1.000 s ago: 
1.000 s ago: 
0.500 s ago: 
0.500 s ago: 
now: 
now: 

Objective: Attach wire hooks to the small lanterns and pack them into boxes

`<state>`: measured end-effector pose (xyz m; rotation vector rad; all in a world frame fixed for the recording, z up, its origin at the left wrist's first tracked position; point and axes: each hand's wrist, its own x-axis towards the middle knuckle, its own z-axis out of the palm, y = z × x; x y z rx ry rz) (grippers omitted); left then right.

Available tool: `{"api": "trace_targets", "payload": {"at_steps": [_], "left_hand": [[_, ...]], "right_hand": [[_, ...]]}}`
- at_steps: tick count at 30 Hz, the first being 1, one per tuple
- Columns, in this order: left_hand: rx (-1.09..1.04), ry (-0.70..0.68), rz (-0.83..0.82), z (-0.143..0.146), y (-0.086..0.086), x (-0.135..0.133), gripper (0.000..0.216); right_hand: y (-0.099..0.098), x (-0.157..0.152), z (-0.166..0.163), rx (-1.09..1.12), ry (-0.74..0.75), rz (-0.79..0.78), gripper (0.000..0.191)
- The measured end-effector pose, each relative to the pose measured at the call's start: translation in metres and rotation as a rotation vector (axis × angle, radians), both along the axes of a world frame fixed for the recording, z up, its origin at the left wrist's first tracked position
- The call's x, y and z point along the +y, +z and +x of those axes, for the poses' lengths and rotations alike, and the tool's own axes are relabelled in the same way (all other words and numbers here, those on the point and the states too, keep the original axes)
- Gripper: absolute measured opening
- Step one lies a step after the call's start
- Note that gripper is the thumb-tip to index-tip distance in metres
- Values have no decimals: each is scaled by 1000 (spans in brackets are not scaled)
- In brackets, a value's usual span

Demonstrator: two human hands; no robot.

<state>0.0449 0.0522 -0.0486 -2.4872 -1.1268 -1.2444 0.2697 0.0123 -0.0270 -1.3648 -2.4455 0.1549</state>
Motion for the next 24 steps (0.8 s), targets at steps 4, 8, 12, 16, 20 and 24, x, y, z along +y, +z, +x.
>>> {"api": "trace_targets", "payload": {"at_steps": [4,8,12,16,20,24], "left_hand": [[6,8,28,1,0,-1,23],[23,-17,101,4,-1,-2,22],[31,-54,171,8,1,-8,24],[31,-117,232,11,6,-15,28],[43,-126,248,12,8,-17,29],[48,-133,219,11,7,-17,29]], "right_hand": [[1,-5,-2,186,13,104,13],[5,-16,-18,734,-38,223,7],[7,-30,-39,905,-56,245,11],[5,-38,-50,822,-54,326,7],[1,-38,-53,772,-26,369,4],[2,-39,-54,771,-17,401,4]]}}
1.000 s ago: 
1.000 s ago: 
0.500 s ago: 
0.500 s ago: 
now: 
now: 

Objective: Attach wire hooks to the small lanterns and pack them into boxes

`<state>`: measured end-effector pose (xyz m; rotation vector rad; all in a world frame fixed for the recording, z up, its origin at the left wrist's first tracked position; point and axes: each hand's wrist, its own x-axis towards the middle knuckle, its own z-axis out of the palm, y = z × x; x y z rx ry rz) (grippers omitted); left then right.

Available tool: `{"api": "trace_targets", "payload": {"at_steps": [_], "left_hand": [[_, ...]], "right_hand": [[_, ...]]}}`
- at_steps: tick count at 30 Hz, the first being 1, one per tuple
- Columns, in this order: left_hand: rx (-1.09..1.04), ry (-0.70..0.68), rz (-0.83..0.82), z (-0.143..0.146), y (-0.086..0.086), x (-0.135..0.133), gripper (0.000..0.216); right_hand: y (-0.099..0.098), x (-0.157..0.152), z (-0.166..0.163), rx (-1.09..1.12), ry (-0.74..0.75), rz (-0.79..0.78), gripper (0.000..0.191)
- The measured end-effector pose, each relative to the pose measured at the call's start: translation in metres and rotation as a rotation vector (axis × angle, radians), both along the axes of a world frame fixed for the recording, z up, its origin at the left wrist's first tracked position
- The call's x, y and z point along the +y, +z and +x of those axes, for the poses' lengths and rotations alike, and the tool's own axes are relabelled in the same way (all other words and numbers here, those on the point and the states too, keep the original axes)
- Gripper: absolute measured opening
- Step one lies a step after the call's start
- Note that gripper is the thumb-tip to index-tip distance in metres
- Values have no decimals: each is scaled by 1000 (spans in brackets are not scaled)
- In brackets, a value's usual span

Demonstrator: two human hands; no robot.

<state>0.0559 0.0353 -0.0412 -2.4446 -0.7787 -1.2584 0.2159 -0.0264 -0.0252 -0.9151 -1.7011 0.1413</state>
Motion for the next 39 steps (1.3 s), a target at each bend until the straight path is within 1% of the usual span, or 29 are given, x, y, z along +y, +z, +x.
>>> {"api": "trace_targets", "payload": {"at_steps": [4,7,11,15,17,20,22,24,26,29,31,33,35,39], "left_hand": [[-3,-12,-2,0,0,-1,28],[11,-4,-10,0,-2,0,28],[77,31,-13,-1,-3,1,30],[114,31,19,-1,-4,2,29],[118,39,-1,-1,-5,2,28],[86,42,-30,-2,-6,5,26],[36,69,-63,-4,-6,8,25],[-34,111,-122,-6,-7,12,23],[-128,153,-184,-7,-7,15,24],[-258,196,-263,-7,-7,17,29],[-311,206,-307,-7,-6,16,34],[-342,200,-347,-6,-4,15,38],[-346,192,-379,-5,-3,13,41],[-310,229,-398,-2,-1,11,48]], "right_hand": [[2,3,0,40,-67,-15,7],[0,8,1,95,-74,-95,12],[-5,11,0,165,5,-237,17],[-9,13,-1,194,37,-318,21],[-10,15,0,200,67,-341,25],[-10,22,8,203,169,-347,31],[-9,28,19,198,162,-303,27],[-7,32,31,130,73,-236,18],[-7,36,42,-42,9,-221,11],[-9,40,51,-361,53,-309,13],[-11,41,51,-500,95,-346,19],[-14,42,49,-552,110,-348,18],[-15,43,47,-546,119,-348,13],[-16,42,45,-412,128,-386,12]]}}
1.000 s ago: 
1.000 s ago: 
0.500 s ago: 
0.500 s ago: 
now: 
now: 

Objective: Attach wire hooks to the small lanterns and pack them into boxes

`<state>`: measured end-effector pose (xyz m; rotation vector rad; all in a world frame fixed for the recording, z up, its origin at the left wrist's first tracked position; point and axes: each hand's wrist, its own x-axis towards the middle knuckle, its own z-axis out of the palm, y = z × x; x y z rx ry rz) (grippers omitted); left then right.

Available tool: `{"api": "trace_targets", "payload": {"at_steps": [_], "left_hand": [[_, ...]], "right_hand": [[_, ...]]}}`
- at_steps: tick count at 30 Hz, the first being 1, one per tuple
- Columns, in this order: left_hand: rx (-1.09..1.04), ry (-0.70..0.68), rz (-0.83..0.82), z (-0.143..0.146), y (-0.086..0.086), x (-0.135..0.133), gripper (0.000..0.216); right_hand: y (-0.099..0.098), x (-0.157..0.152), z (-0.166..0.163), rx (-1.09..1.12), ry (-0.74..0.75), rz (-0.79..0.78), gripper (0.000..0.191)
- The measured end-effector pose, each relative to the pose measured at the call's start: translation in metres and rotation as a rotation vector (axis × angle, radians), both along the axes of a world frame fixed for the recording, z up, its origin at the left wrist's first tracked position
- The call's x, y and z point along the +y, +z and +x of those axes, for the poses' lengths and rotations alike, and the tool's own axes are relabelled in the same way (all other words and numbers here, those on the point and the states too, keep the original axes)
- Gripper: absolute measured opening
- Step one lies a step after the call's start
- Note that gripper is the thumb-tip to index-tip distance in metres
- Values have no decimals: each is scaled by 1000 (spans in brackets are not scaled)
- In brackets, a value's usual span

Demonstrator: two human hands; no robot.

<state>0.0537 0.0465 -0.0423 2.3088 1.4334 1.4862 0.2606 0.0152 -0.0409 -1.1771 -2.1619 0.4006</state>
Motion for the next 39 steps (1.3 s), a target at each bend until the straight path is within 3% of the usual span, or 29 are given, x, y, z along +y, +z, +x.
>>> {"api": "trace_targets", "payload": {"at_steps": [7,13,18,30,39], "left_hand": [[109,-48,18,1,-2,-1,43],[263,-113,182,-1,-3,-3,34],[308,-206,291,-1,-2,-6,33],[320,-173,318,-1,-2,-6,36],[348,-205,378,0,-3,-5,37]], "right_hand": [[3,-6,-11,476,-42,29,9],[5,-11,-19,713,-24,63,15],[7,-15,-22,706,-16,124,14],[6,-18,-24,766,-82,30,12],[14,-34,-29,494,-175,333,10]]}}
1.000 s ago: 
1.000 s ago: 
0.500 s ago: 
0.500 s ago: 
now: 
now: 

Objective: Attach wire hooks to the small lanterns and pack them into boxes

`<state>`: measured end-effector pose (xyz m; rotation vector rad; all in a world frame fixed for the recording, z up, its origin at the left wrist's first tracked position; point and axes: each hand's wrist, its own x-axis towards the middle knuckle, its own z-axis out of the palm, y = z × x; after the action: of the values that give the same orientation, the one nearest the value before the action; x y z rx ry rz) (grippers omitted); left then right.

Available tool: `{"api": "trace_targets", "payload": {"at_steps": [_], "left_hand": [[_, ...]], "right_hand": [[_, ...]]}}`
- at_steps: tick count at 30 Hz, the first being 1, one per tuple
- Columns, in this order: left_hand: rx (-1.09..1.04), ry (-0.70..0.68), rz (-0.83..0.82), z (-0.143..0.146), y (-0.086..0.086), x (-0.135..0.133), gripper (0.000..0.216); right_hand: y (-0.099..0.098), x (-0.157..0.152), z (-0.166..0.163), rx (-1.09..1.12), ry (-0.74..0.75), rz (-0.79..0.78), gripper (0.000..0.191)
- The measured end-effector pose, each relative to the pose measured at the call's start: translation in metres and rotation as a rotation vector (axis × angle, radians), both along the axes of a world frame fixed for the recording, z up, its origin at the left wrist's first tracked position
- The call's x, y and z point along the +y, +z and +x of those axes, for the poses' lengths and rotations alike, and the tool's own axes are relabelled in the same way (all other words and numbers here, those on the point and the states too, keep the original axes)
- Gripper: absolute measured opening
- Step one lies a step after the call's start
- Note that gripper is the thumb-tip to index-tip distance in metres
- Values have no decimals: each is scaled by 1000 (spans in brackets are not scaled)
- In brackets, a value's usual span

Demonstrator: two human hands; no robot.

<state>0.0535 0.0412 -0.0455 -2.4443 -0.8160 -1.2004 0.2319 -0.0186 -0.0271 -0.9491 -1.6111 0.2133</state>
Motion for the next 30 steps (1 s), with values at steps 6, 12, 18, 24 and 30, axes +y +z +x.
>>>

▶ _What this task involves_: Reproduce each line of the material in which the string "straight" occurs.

▶ _Result_:
Motion for the next 39 steps (1.3 s), a target at each bend until the straight path is within 1% of the usual span, or 29 are given, x, y, z along +y, +z, +x.
Motion for the next 39 steps (1.3 s), a target at each bend until the straight path is within 3% of the usual span, or 29 are given, x, y, z along +y, +z, +x.

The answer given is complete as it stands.